Le verdure: melanzane, zucchini, patate, ecc. Dovranno essere già affettate a dovere; poste sulla griglia e girate poche volte. Appena tolte, vanno subito condite, salate e tenute in caldo per fare in modo che rimangano morbide e saporite.

Si può preparare dell’ottimo pane: un incrocio tra la piadina e il pane arabo, che cuoceremo dopo aver pulito la griglia, prima con lo spazzolino di ottone poi con della carta da cucina inumidita con aceto.

A questo punto avremo pronto il pane ed il contorno, manca solo una bella bistecca di manzo alta due dita. Un piccolo trucco, se non siamo sicuri della morbidezza della carne, e quello di lasciar marinare le bistecche nel vino rosso dopo aver fatto qualche incisione con la punta del coltello. Una buona spolverata di pepe e lasciamo riposare (niente olio, mi raccomando). Prima di incominciare la cottura asciugare bene la carne. Girate la carne quattro volte (due per lato), si formerà una bellissima trama (anche l’occhio vuole la sua parte). Prima di servire la carne lucidarla con olio che avrete aromatizzato con salvia, rosmarino e aglio.
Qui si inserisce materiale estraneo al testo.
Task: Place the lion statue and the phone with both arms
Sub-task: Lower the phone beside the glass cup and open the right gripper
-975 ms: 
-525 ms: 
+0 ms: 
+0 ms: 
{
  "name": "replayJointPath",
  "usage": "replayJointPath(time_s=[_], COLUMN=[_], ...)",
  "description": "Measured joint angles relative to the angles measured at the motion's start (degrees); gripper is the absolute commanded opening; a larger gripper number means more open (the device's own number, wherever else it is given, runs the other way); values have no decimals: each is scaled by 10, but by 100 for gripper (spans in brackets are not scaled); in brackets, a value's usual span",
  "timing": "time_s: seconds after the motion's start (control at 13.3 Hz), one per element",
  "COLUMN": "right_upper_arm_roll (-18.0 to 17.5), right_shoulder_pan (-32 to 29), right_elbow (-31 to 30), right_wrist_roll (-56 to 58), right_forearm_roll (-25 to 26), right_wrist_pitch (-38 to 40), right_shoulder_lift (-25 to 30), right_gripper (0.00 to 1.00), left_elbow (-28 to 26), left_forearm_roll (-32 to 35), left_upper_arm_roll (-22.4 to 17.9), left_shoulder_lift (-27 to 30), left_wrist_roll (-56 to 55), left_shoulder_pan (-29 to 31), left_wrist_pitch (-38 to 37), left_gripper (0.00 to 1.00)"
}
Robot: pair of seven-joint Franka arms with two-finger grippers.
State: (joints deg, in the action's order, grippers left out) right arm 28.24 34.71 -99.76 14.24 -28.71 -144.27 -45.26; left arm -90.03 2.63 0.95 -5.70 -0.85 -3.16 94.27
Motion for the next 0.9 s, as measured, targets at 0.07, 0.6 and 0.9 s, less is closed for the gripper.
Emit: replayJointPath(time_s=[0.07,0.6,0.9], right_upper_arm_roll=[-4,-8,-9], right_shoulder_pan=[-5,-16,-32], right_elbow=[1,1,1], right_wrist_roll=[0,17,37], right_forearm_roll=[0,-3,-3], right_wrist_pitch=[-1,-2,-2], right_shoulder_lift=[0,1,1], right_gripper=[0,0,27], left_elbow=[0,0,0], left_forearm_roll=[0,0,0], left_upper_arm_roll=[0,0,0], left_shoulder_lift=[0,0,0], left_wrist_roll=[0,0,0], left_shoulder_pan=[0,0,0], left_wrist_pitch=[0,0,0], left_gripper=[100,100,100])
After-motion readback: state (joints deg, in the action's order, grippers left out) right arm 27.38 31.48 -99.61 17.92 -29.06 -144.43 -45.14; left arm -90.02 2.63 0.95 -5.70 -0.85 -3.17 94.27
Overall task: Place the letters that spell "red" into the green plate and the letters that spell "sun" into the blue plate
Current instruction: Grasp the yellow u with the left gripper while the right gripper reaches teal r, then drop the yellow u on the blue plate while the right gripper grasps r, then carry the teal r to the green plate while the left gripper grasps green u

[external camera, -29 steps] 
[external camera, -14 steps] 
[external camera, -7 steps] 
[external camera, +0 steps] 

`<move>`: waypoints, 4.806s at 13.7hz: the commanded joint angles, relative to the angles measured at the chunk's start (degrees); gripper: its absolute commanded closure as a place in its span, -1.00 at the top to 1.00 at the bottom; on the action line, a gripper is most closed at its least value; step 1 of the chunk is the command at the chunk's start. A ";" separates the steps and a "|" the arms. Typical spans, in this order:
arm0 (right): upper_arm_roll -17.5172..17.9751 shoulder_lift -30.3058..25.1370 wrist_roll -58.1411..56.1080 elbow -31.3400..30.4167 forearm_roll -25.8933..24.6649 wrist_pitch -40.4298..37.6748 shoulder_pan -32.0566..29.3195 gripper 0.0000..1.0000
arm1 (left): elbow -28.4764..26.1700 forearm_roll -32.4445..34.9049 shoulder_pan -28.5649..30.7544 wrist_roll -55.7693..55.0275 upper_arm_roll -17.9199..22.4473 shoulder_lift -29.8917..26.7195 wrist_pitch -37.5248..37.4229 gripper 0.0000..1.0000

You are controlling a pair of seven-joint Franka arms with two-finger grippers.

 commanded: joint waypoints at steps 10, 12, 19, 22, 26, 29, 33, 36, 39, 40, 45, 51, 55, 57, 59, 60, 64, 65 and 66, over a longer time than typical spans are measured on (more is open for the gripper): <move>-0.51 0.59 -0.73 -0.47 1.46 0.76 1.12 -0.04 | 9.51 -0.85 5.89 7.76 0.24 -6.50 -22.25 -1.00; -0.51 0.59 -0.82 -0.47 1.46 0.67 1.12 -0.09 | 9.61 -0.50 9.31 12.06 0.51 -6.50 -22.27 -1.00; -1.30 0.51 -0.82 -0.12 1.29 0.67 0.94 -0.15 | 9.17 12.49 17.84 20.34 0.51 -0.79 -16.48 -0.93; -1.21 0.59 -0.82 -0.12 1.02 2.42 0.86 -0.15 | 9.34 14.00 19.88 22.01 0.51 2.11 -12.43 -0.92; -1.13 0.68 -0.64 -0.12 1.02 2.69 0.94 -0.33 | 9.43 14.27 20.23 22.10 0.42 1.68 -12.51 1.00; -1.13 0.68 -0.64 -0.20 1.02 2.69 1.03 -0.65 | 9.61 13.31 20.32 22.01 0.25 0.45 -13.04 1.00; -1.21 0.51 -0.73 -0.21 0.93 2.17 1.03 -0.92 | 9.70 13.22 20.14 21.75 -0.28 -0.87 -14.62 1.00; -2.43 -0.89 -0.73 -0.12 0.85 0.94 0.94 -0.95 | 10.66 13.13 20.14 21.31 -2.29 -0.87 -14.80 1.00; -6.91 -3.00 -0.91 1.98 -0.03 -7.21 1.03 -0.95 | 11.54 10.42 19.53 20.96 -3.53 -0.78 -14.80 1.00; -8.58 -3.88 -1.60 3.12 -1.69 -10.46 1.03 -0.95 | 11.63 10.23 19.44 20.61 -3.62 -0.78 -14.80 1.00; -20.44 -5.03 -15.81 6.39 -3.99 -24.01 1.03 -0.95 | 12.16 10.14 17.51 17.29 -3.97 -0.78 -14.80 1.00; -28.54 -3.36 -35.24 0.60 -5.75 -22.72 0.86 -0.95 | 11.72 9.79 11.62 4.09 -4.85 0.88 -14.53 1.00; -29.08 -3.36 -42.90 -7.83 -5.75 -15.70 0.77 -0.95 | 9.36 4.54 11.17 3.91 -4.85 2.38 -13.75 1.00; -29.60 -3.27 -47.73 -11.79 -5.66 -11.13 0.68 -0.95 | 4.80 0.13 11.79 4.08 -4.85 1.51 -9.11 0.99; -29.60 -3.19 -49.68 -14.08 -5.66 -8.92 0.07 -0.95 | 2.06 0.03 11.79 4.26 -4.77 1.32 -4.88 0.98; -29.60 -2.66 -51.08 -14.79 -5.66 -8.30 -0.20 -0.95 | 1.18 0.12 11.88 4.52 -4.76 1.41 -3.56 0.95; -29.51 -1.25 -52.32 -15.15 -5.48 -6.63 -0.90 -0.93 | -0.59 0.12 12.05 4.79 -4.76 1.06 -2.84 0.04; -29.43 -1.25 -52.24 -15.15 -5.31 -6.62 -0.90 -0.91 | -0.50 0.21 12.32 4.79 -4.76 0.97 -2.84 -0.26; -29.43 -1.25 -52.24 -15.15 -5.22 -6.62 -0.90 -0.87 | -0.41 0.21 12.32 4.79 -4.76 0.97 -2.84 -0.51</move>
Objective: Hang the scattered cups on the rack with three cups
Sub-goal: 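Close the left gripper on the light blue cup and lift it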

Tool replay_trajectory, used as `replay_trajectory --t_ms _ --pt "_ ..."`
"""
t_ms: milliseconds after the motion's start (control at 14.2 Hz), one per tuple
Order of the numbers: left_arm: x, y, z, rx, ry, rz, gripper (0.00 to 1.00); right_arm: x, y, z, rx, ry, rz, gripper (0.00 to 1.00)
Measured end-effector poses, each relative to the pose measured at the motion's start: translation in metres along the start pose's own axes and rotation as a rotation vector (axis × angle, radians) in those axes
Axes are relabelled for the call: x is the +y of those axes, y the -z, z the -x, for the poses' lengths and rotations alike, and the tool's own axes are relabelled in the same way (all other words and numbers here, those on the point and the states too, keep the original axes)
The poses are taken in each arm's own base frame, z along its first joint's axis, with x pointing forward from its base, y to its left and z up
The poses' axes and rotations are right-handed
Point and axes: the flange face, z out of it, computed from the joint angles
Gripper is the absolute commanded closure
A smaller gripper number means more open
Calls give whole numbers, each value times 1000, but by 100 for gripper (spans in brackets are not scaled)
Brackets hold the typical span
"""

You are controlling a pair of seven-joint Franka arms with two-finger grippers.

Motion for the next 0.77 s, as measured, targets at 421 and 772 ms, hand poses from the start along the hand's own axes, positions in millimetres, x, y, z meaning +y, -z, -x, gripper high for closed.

Intanto che saremo a tavola a gustarci il nostro pranzo alla griglia potremo cuocere delle banane con il calore residuo. Saranno pronte quando la buccia sarà completamente nera. Servite con lo sciroppo di amarena, o con della panna montata diventeranno un degno finale per nostro pranzo “alla griglia”.

Fiorentina


Pane sui carboni

Ingredienti (tre piade)

Preparazione

3 hg di farina.
130 gr acqua.
70 gr di strutto.
Mezza bustina di lievito
liofilizzato
Sale e pepe

Settaciate la farina con il lievito, poi aggiungere il sale. Scaldare l’acqua con lo strutto; aggiungetela alla farina impastare il tutto almeno un quarto d’ora aggiungendo il pepe a piacimento. Aspettare che l’impasto sia radoppiato di volume. Dividerlo in tre parti uguali e d ottenerne delle piadine di mezzo centimetro di spessore. Avvolgere le piadine in un canovaccio e lasciar lievitare con sopra un piatto ( non dovranno gonfiare). Cuocere, voltando solo una volta. Lasciarle in caldo ancora qualche minuto, diventeranno soffici all’interno.